“1. FC Köln has signed striker Philipp Hosiner . . .”
The words we all were expecting from the club back in January have arrived with even more cause for celebration than they would have been at the beginning of the year and precisely due to the reason behind their delay.
When reports of Hosiner arriving in Köln for his medical exam began to surface in the midst of the winter transfer window, fans naturally anticipated the official announcement of a transfer to follow. But before the majority of the inhabitants of Planet EffZeh had been able to fully debate his role in the squad and how it might help untrack a sluggish offensive attack, word became to spread that the deal had fallen though and that something discovered by club doctors was the cause.
In this case, what caused the club to back-out of the deal wasn’t something typical for an athlete, such as a rehabilitated knee injury not being quite 100% recovered. Instead, physicians discovered a sizable tumor on one of Philipp Hosiner’s kidneys.
“I actually wanted to convince the doctors that we should operate no sooner than summer,” recalls Hosiner. “After a few minutes, it became quite clear to me. The thing had to come out.”
The “thing” was his left kidney, which was removed during a February operation at a hospital in Vienna, the city where Hosiner built his reputation as a goal-scoring machine, leveraging 27 goals in 30 matches to help drive FK Austria to the 2012-13 Austrian Bundesliga championship.
The coach of that championship side, of course, was none other than current Köln boss Peter Stöger.
Talk that Hosiner would eventually follow his former coach to the Domstadt began almost immediately upon Stöger’s arrival, but the coach dismissed the notion with a very blunt suggestion that Hosiner was simply too expensive for his new second-division side, somewhat glossing over the fact he’d have been very happy to be able to do so.
“If it had been possible, I would have brought him with me two years ago, but my own situation was not easy,” says Stöger, recalling how his new club had already had to pay FK Wien a fee to hire the coach, “To then also ask for Hosiner would have been difficult.”
Fast-forward to January 2015 and the environment for such a suggestion had changed completely. 1. FC Köln was no longer a second-division side, rather a Bundesliga side with top-flight revenue. Stöger’s roster also possessed a sizable hole at striker due to a hip injury that ultimately proved to be career-ending for Patrick Helmes.
Meanwhile, in France, Hosiner had failed to make an impression at Stade Rennais, forced to mostly just watch his new club’s matches and looking for a way to get back onto the pitch.
In what must have felt like a sudden and rough tackle from behind while making a run for a one-on-one with a keeper who signals his moves too early, Hosiner’s hopes of starting anew, under a coach with whom he’d enjoyed his greatest career successes, were brought down by a diagnosis.
It didn’t take long for Hosiner, though, to realize his bigger battle was not for playing time.
“I really only hoped that I would wake up,” says Hosiner of his pre-surgery mind-set. “But already in the recovery room, it was clear to me that I would again play football.”

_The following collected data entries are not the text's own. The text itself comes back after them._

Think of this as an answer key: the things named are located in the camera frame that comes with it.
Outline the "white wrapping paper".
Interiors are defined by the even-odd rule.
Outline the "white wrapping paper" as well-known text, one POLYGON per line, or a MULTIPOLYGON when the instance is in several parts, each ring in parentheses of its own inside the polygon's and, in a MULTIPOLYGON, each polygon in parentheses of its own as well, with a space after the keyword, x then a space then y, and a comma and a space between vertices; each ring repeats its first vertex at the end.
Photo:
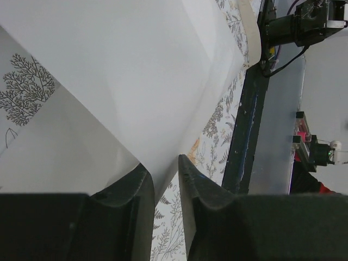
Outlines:
POLYGON ((59 83, 1 155, 1 192, 94 194, 142 164, 156 200, 245 58, 214 1, 1 1, 59 83))

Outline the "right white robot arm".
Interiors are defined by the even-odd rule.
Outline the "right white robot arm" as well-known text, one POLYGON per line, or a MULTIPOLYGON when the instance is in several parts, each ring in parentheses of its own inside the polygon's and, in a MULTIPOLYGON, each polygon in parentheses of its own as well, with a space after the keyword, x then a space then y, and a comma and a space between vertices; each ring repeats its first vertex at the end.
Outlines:
POLYGON ((304 1, 292 4, 294 13, 279 18, 262 18, 260 35, 262 44, 259 67, 265 78, 279 73, 294 60, 302 56, 310 46, 347 28, 345 17, 347 1, 304 1), (271 56, 271 49, 283 45, 295 44, 301 52, 283 66, 274 69, 278 54, 271 56))

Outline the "cream ribbon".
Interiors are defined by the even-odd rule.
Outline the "cream ribbon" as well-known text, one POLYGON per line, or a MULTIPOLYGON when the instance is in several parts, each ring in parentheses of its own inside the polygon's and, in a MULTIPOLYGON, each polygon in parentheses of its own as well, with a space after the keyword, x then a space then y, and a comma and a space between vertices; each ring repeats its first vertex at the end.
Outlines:
POLYGON ((244 65, 246 68, 250 68, 261 59, 262 44, 260 31, 250 1, 238 0, 237 2, 248 46, 248 61, 245 62, 244 65))

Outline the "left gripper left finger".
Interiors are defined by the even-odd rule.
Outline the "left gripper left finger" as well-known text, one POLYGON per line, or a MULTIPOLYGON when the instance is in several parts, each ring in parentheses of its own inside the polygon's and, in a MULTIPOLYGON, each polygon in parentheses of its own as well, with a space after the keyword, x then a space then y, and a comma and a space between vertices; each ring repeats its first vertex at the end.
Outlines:
POLYGON ((154 209, 143 165, 92 196, 1 194, 1 260, 149 260, 154 209))

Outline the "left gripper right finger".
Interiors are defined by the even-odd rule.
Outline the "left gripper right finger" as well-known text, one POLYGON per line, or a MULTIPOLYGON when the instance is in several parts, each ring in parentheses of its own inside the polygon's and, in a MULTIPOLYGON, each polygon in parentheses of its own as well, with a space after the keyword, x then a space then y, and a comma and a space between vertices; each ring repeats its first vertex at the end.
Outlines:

And he will play it, for now, in Köln, because “The Austrian completed his medicine check in Cologne on Monday.”
Though, it’s not just because Hosiner is healthy, and certainly also not because finally completing the transfer is a good public-relations move for 1. FC Köln.
“We have not brought him in to write a Hollywood story,” says Stöger, “but so that he scores goals, with which we will stay in the league.”

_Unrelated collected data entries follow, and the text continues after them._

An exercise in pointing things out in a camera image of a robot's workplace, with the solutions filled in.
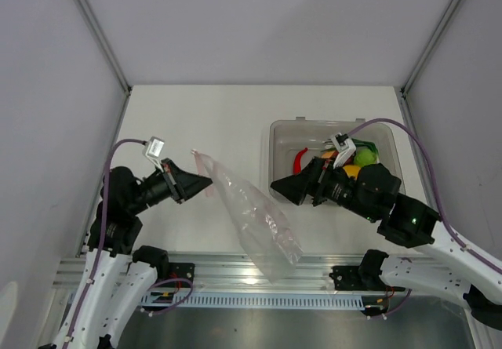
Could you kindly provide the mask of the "clear zip top bag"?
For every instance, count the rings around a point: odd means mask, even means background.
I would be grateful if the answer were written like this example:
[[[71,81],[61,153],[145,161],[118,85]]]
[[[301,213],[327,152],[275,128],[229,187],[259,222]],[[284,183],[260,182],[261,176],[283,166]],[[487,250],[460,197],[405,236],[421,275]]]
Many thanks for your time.
[[[290,276],[304,251],[286,215],[250,181],[207,154],[193,150],[201,175],[213,182],[239,244],[272,283]]]

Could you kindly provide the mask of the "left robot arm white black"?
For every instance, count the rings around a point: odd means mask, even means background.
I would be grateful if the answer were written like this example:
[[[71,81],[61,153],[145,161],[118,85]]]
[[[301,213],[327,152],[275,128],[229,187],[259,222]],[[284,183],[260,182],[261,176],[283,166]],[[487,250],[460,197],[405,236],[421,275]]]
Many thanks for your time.
[[[207,176],[180,169],[172,160],[140,179],[125,166],[110,170],[101,189],[85,255],[85,269],[74,301],[47,348],[116,348],[140,299],[177,278],[164,249],[134,243],[143,227],[139,215],[166,200],[182,204],[212,185]]]

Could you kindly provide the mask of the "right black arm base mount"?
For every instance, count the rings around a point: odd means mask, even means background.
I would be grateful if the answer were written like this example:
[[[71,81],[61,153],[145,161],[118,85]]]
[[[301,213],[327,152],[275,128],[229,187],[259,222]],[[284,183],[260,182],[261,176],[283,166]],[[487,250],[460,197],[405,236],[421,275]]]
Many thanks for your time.
[[[401,286],[389,285],[380,279],[381,269],[363,266],[333,266],[329,277],[337,291],[404,292]]]

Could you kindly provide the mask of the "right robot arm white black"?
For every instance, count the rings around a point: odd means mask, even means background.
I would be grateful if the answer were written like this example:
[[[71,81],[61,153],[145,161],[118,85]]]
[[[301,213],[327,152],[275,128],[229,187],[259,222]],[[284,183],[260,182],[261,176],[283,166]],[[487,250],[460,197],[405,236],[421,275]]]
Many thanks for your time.
[[[313,158],[300,173],[271,183],[271,189],[295,205],[306,197],[314,206],[331,201],[378,225],[389,242],[415,249],[443,263],[444,267],[417,264],[403,257],[370,249],[357,267],[344,271],[333,267],[330,277],[337,290],[420,290],[470,311],[471,316],[493,329],[501,328],[501,275],[487,262],[469,254],[469,246],[454,238],[438,212],[400,193],[401,180],[381,164],[361,168],[349,176],[333,161]]]

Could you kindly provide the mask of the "green onion stalks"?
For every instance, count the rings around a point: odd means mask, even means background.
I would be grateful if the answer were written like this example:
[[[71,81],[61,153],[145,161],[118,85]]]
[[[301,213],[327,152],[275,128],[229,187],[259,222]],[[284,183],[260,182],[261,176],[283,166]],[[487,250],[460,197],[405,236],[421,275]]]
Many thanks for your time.
[[[366,141],[366,140],[359,140],[359,139],[355,139],[355,138],[353,138],[352,141],[354,142],[354,144],[357,148],[365,147],[365,148],[371,150],[375,155],[379,154],[377,146],[375,145],[374,142]],[[325,146],[322,149],[322,152],[335,151],[335,150],[336,150],[336,148],[331,143],[325,142]]]

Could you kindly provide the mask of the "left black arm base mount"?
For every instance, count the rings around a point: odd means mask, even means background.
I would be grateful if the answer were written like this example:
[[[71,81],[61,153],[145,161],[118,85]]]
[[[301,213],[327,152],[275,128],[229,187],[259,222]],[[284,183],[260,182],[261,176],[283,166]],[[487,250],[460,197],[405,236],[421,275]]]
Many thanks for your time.
[[[174,278],[186,278],[191,282],[195,278],[195,264],[194,263],[171,263],[169,265],[168,279],[172,280]],[[173,285],[174,292],[180,291],[182,288],[187,288],[185,282],[172,282],[169,283]]]

Sporting director Jörg Schamdtke was similarly without a sentimental motive when discussing the season-long loan through which he has delivered to his coach a player he’d long desired.
“It is nice to hear that he is fit to play again and I am happy the transfer went through this time,” said Schmadtke. “With his speed, movement, and instinct for a goal, Philipp makes us even more flexible in our options up front.”
As for the newly arrived 26-year-old, he wouldn’t have it any other way.
“I proved back then in Austria to Peter Stöger and Manfred Schmid that I can score goals, which is why have been brought here,” said Hosiner in an interview with FC-TV. “I want to do my best to contribute here. I won’t promise a goal total, but I will promise to always give 100% for this club.”